Risotto with Pancetta and Morels
The salty crunch of the pancetta, the meaty tenderness of the morels, and the creamy al dente rice all add up to the perfect risotto.  If you don't have morels, you can substitute one pound of  mixed wild mushrooms, such as chanterelle, crimini, and portobellos.
  • 8 paper thin slices of pancetta (or bacon or proscuitto)
  • 1 Tbsp. extra virgin olive oil
  • 1 lb. fresh morels, halved if small, quartered if large, or 1 cup dried morels, reconstituted in cool water for 20 minutes, drained and patted dry. (Save the poaching water to add to your risotto).
  • kosher salt
  • 5 cups chicken broth, homemade if possible
  • 2 cloves garlic, minced
  • 1 shallot, minced
  • 1 1/2 cups Arborio rice
  • 1 cup fresh or frozen baby peas
  • 1/2 cup freshly grated Parmesan cheese
  • 2 Tbsp. heavy cream
  • freshly ground pepper
  • fresh thyme leaves, for garnish
  1. Preheat the broiler.  Place the pancetta slices on a baking sheet in a single layer, and broil for 1-2 minutes.  You want them crispy but not burnt.  Drain on paper towels.  Crumble.  Hide from those who wander through the kitchen and can't resist snacking on them. 
  2. In a medium saucepan, heat the chicken broth and keep it at a low simmer. 
  3. Prepare your morels as described above in Pan-Fried Morels with Thyme, but go easy on the salt because the pancetta is also very salty.  Set aside.  (Hide these with the pancetta crumbles.)

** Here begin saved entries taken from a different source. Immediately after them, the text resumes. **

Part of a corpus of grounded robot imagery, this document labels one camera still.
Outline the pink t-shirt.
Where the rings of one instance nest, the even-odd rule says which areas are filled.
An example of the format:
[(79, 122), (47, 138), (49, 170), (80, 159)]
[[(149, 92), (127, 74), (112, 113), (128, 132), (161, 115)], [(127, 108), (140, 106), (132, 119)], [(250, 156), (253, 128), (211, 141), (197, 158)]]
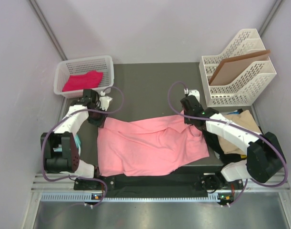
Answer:
[(108, 117), (99, 129), (97, 147), (104, 177), (164, 176), (209, 157), (202, 132), (180, 115), (133, 122)]

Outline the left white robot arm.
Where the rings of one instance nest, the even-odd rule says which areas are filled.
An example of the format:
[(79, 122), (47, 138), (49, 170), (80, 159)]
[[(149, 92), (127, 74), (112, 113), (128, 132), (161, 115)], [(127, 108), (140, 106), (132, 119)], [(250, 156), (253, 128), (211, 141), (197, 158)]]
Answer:
[(104, 92), (85, 89), (82, 97), (73, 100), (67, 114), (50, 133), (40, 138), (43, 152), (43, 173), (65, 174), (84, 177), (84, 183), (90, 189), (100, 186), (101, 178), (95, 174), (95, 166), (80, 159), (81, 146), (77, 133), (84, 122), (103, 127), (107, 110), (112, 98)]

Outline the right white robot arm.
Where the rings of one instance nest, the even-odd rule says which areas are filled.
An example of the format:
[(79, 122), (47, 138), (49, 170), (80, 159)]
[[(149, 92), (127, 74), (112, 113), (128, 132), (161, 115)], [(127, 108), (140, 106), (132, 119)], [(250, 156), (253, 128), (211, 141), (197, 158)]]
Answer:
[(227, 119), (217, 110), (203, 109), (194, 95), (181, 99), (186, 122), (201, 131), (215, 134), (234, 144), (246, 155), (245, 160), (230, 162), (216, 175), (215, 183), (225, 189), (235, 180), (252, 179), (265, 184), (286, 166), (276, 135), (271, 132), (260, 134), (245, 129)]

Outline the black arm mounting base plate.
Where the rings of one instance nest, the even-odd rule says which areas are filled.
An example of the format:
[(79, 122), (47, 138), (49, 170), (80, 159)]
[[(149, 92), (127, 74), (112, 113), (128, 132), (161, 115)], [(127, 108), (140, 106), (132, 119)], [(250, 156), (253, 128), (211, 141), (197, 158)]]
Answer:
[(243, 188), (239, 181), (226, 182), (215, 175), (169, 174), (166, 176), (128, 177), (116, 175), (99, 176), (107, 185), (108, 198), (198, 198), (211, 192), (238, 191)]

  4. In a large nonstick skillet, heat the olive oil, then add the garlic and shallot over medium heat. Once they are softened but not yet brown, add the Arborio rice.  Stir the rice to coat the grains for 1-2 minutes.
  5. Increase the heat, and add the chicken broth to the risotto 1 cup at a time.  Keep stirring until all the liquid has been absorbed, then add more broth.  Cook until the risotto has a creamy oatmeal-like consistency and the rice is al dente.
  6. Add the peas and stir to heat through.
  7. Stir in the thyme, the heavy cream, and salt and pepper to taste.  Add the 1/2 cup of grated Parmesan.
  8. Top with Pan-Fried Morels with Thyme and the Pancetta crumbles.  Gently stir and serve with more Parmesan at the table.